Marcus Lattimore pure class, it seems even though he didnt rush for 100 yards or more he was so excited for Dylan having such a good game.  No pouting no frowning what a great kid.  Speaking of which i would like to see Shaw get another game to heal up and yes i know he needs to get ready for Mizzu.  I loved the quote about Clemson being proud of us for running so many plays...


----------



## paddlin samurai (Sep 11, 2012)

On a sad note, Allen Mitchell committed suicide...


----------



## gin house (Sep 11, 2012)

paddlin samurai said:


> On a sad note, Allen Mitchell committed suicide...

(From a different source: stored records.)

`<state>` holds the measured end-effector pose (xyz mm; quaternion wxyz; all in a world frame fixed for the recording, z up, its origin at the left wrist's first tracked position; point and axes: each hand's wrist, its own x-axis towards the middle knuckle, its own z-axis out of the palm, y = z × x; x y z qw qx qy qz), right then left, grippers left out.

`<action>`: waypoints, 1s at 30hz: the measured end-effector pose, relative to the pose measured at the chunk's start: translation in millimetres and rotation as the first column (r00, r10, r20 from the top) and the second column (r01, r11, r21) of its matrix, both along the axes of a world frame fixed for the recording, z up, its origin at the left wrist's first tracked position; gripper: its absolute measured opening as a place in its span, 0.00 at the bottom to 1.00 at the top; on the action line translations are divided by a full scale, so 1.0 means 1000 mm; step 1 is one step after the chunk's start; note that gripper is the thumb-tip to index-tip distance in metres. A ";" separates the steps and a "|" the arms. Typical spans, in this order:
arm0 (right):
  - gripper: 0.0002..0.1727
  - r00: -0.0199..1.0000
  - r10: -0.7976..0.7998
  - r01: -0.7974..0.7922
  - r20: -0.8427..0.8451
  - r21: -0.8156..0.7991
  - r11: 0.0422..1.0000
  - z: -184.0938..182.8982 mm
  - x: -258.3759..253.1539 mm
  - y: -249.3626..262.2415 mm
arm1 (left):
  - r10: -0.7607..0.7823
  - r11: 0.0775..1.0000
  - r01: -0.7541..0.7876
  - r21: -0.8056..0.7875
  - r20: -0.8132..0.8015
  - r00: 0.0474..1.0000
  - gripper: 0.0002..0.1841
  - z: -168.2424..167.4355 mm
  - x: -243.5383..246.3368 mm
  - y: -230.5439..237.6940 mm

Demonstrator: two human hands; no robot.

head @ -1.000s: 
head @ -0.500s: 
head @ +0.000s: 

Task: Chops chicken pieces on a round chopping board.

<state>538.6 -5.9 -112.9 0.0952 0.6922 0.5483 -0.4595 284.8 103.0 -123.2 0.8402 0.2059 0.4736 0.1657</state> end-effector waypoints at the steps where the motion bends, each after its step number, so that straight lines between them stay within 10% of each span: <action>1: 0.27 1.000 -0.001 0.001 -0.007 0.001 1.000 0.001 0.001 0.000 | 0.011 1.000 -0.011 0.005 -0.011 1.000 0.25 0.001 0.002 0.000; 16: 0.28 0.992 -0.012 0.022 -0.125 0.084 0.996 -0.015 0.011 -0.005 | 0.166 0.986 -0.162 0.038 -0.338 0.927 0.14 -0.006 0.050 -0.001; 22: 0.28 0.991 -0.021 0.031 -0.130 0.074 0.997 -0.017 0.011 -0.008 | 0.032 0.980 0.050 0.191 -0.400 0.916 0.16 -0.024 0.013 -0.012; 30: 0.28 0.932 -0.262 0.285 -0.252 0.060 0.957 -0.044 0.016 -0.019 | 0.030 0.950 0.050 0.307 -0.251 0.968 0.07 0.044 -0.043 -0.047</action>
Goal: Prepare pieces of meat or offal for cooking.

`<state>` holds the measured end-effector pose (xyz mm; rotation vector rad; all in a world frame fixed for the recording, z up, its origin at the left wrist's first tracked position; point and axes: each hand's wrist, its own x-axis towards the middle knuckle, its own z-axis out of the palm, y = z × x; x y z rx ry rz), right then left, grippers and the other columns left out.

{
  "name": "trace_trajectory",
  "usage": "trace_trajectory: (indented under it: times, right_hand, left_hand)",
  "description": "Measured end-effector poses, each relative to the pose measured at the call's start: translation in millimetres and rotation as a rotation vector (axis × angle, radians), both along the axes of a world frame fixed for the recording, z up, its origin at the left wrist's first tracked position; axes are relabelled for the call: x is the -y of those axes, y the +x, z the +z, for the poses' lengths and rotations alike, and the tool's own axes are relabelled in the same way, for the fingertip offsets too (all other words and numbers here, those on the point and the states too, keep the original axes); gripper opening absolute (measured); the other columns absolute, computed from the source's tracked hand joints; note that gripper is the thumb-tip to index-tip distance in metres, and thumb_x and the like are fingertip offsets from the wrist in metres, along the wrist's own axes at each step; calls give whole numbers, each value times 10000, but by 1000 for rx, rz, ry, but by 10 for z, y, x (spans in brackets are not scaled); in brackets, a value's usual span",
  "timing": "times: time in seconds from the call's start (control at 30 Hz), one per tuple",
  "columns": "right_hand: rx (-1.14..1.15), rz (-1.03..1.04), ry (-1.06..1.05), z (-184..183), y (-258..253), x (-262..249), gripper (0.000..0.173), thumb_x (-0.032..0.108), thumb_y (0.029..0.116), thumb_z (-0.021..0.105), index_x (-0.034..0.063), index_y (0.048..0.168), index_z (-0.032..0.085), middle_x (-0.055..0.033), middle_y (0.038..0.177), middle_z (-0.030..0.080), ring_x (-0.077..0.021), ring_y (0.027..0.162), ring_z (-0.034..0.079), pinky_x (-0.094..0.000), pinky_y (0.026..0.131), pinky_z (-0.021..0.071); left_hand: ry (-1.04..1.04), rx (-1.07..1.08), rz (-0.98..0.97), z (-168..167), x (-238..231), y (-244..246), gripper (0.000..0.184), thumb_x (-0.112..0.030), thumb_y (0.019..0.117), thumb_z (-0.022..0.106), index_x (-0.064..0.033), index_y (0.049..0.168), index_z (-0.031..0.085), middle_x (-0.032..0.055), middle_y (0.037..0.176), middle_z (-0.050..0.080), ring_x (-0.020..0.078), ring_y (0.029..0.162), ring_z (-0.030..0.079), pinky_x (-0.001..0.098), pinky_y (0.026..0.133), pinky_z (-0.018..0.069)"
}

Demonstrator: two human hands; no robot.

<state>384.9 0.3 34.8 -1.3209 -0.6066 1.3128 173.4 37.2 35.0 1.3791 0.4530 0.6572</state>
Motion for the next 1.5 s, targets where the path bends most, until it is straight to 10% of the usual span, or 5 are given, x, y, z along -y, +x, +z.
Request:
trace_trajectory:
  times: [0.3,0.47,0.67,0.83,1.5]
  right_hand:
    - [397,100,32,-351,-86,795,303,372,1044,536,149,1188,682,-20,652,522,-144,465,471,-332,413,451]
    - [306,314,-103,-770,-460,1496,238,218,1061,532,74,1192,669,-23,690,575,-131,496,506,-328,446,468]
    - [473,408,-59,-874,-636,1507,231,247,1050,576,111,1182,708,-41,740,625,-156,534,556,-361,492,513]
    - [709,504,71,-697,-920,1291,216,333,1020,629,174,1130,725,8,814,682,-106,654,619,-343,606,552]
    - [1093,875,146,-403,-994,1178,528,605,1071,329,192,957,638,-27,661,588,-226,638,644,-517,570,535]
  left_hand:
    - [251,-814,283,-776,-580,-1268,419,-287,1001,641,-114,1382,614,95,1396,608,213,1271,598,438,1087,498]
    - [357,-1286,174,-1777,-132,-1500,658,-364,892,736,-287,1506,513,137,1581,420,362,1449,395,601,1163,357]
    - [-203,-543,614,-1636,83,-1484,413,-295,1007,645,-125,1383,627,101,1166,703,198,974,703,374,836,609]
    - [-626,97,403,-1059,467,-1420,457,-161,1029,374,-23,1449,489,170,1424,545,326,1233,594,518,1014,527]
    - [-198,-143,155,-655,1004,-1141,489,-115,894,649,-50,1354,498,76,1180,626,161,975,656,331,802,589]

   That sucks.   Thats three in a few years.


----------



## irishleprechaun (Sep 14, 2012)

game!!!


----------



## grunt0331 (Sep 14, 2012)

*cocks!*


----------



## irishleprechaun (Sep 14, 2012)

Ready for 3-0?  !!!!!!  Bring on the blazers LOL blazers hahahahah blazers rofl  blazers bwhahahahah


----------



## gin house (Sep 15, 2012)

Ready


----------



## irishleprechaun (Sep 15, 2012)

"you are ready"...


----------



## paddlin samurai (Sep 15, 2012)

Dylan gonna throw the rock and shades of Danny boy going thru Spurriers head.


----------



## paddlin samurai (Sep 15, 2012)

Leaving in 90 minutes to cola town - safe travels gamecock nation.


----------



## irishleprechaun (Sep 15, 2012)

game!!!!


----------



## irishleprechaun (Sep 15, 2012)

cocks!!!!


----------



## irishleprechaun (Sep 15, 2012)

QB controversy will be in full gear now...Thompson got the gamecocks jumpstarted after shaw gets re-injured.  Looks like it thompsons job to lose now.

49-6, gamecocks roll....


----------



## gin house (Sep 16, 2012)

If Thompson can slow it down he could be a very good QB.   Sure liked Mike Davis,  gonna be a good RB.  Guys looked sharp.  Ready for Mizz next week.


----------



## paddlin samurai (Sep 16, 2012)

Good to see our two talented freshmen get their first TDs of their careers ( Davis and Roland), Jerrell was close but no cigar.  I liked our defense and da Clown rocked cola town last night and DJ had our student section in a frenzy.  The refs were terrible and when your whole defensive line is pumping their fist trying to get the crowd in the moment....awesome feeling!  I dont think Shaw was ready but the kid is a gamer and knows once he sits he is gonna sit for awhile the way Dylan is playing.  Speaking of which Dylan and Marcus are two great kids who are not afraid to speak of their faith which is refreshing.  Man so much to talk about this game but iam still in the 24 hour zone so its all good.  Ya'll check out the trainer girl checking Bruce Ellington out on you tube- too funny.


----------



## irishleprechaun (Sep 16, 2012)

hearing shaw has a small fracture in his scapula, doubtful for anywhere from 2-4 weeks.

Thompson appears to be ready


----------



## gin house (Sep 16, 2012)

I like Thompsons arm but what bothers me is he doesnt set his feet and hes too jumpy.   The other thing is how will he handle pressure from an SEC defense?  Hes getting away from ECU and UAB but UGA, UF and UT will be much faster, bigger and stronger.   I sure would like to see Shaw ready if needed.


----------



## paddlin samurai (Sep 18, 2012)

Thats Shaw's problem not setting his feet but with our OL play being pitiful against the pass rush who can blame him.  Did u see Dylan look off Shaq when he threw the TD?  I think Spurrier will incorporate more short passes to our TEs and running backs to help Dylan out against the big boys.


----------



## gin house (Sep 18, 2012)

paddlin samurai said:


> Thats Shaw's problem not setting his feet but with our OL play being pitiful against the pass rush who can blame him.  Did u see Dylan look off Shaq when he threw the TD?  I think Spurrier will incorporate more short passes to our TEs and running backs to help Dylan out against the big boys.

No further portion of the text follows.